We find the first traces of water joust in Old Kingdom Egypt, more in the form of real fights. Jousters were armed with real weapons and wore no protection. Historians also found representations of nautical jousting in ancient Greece and in the Roman Empire.
In the US, we find the first evidence of water joust in 1270 in Aigues-Mortes (Languedoc-Roussillon). A document reports that "the crusaders, soldiers and sailors waiting to board for the Holy Land with King Louis IX (Saint Louis), faced in single combat is mounted on small boats."
The testimonies multiply in the fifteenth century, especially on the Mediterranean coast. But the road is long for the water joust that is seen officially recognized in 1960!
Although the principle of jousting is the same for all methods - on board a boat, two jousters compete with a spear and must bring down their opponent into the water - the rules differ depending on the regions.
In the Languedoc method - the most historical - two heavy boats (one red and one blue) are powered by eight to ten rowers and guided by two helmsmen, called "helmsmen bosses". Both jousters are placed on a platform (tintaine) 3 m of water. At the time of the assault, the two boats graze by the right side to the permettrent jousters to make the pass. Armed with a spear and a shield (shield), the tilter must bring down his opponent. Whoever manages to stay on the tintaine won!
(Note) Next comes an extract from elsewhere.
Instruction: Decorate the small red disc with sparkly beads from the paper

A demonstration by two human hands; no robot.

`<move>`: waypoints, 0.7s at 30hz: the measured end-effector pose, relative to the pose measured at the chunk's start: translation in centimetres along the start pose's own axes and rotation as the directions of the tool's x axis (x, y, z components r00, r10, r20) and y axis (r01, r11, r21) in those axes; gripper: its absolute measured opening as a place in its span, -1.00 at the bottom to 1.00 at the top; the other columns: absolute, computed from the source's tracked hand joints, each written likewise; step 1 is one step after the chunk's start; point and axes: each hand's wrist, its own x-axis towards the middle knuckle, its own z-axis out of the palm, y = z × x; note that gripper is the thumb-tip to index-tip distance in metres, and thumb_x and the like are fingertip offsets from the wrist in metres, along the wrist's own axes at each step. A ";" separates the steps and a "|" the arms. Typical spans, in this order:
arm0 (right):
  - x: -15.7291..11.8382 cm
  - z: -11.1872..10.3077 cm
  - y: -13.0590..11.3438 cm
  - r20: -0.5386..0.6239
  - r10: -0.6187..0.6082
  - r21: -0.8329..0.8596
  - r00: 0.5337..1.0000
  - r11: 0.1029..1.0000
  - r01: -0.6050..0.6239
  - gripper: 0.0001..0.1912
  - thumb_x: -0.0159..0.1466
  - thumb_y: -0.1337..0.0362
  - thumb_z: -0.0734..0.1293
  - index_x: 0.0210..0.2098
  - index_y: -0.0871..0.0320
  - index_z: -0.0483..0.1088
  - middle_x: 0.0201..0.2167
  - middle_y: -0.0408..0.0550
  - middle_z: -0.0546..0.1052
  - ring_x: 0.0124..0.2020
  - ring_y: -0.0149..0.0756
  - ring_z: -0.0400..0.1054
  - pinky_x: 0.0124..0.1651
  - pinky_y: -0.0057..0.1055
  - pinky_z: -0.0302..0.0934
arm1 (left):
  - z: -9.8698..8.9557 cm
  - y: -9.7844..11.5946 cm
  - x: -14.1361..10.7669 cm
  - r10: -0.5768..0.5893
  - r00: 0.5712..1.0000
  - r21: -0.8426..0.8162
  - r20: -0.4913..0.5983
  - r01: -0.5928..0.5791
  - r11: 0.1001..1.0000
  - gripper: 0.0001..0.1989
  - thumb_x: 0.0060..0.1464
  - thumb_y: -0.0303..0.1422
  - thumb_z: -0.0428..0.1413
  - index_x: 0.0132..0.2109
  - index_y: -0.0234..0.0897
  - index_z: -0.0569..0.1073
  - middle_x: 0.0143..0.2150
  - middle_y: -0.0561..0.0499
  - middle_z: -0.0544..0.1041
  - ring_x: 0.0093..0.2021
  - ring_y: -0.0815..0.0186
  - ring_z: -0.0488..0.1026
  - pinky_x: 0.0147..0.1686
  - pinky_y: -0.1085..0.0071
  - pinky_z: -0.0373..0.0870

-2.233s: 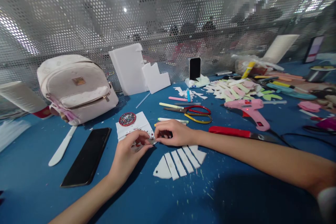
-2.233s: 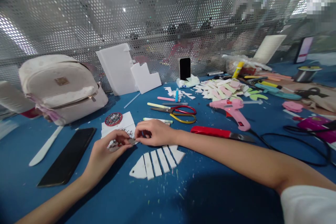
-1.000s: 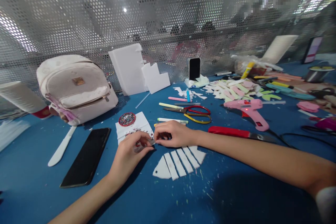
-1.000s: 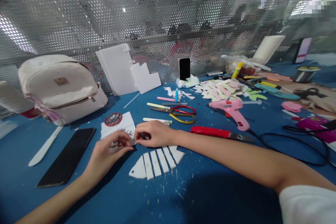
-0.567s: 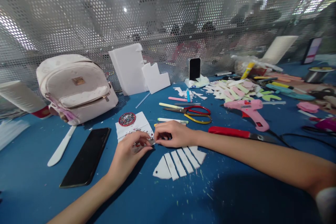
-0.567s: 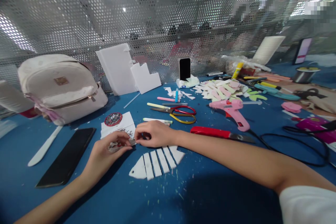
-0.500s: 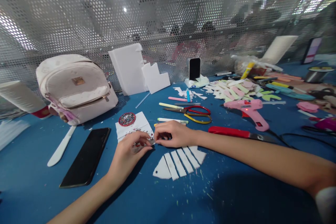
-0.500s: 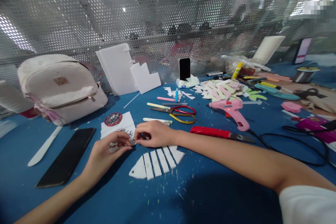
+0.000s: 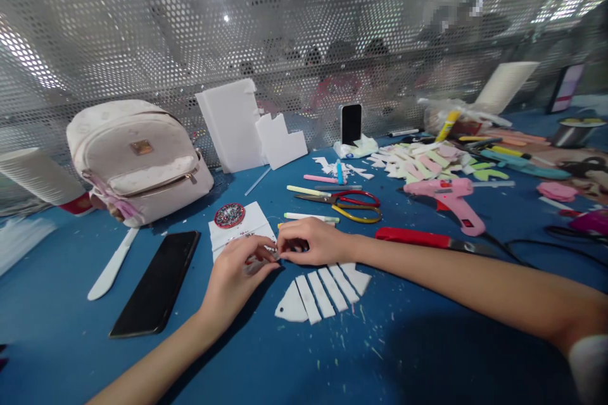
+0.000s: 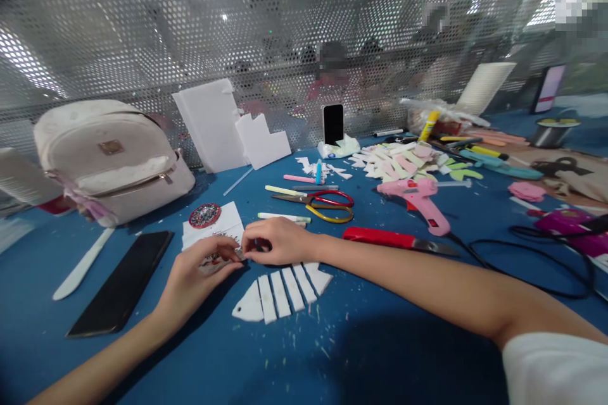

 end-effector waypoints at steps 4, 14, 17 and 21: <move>0.0 0.0 0.0 -0.020 0.000 0.022 1.000 1.000 0.001 -0.97 0.27 0.37 0.35 -0.28 0.19 0.45 -0.41 -0.17 0.44 -0.43 -0.46 0.29 -0.33 -0.51 0.12 | 0.2 0.2 0.1 0.004 1.000 0.034 -0.013 -0.004 0.999 -0.80 0.12 -0.37 0.28 -0.11 -0.18 0.48 -0.30 0.08 0.61 -0.28 0.28 0.55 -0.24 0.39 0.43; 0.3 -0.2 0.1 -0.065 0.074 0.180 0.995 0.982 -0.061 -0.95 0.27 0.35 0.35 -0.31 0.20 0.46 -0.41 -0.16 0.45 -0.47 -0.48 0.24 -0.37 -0.53 0.14 | 0.1 -0.1 0.0 -0.070 0.997 0.007 -0.029 0.070 0.998 -0.85 0.10 -0.31 0.29 -0.20 -0.18 0.49 -0.32 0.10 0.59 -0.32 0.32 0.53 -0.24 0.41 0.42; 0.2 -0.1 0.3 -0.067 0.087 0.208 0.994 0.975 -0.071 -0.93 0.29 0.33 0.35 -0.30 0.22 0.46 -0.40 -0.15 0.45 -0.47 -0.49 0.23 -0.39 -0.53 0.14 | -0.2 -0.4 -0.1 -0.061 0.996 -0.004 -0.061 0.061 0.998 -0.88 0.13 -0.27 0.27 -0.22 -0.16 0.53 -0.31 0.08 0.60 -0.32 0.32 0.52 -0.24 0.40 0.40; 0.2 -0.1 0.4 -0.060 0.095 0.205 0.994 0.975 -0.081 -0.93 0.29 0.33 0.35 -0.29 0.22 0.46 -0.39 -0.15 0.45 -0.46 -0.49 0.24 -0.38 -0.53 0.15 | -0.6 -0.4 -0.2 -0.022 0.996 0.011 -0.082 0.023 1.000 -0.91 0.16 -0.26 0.24 -0.27 -0.14 0.57 -0.32 0.07 0.61 -0.32 0.31 0.50 -0.26 0.38 0.37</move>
Since 1743 at the end of August, jousting of Languedoc method will give appointment every year in Sete for the Grand Prix of St. Louis, the most important competition of the discipline.
In the Provencal method, the tilter is provided in addition to a witness that he holds firmly in his left hand, which will not be released under any circumstances during the pass.
The other most played methods are Lyon (the used lance is the longest and the heaviest nautical jousting methods), the givordine (same rule as his Lyon cousin, except that the boats cross here on the right) the Alsatian (the jouster carries no protection and plays barefoot) and Paris (the boats are propelled by engine).
Interested in team sports, discover water polo, aqua basketball, volleyball or aqua underwater hockey.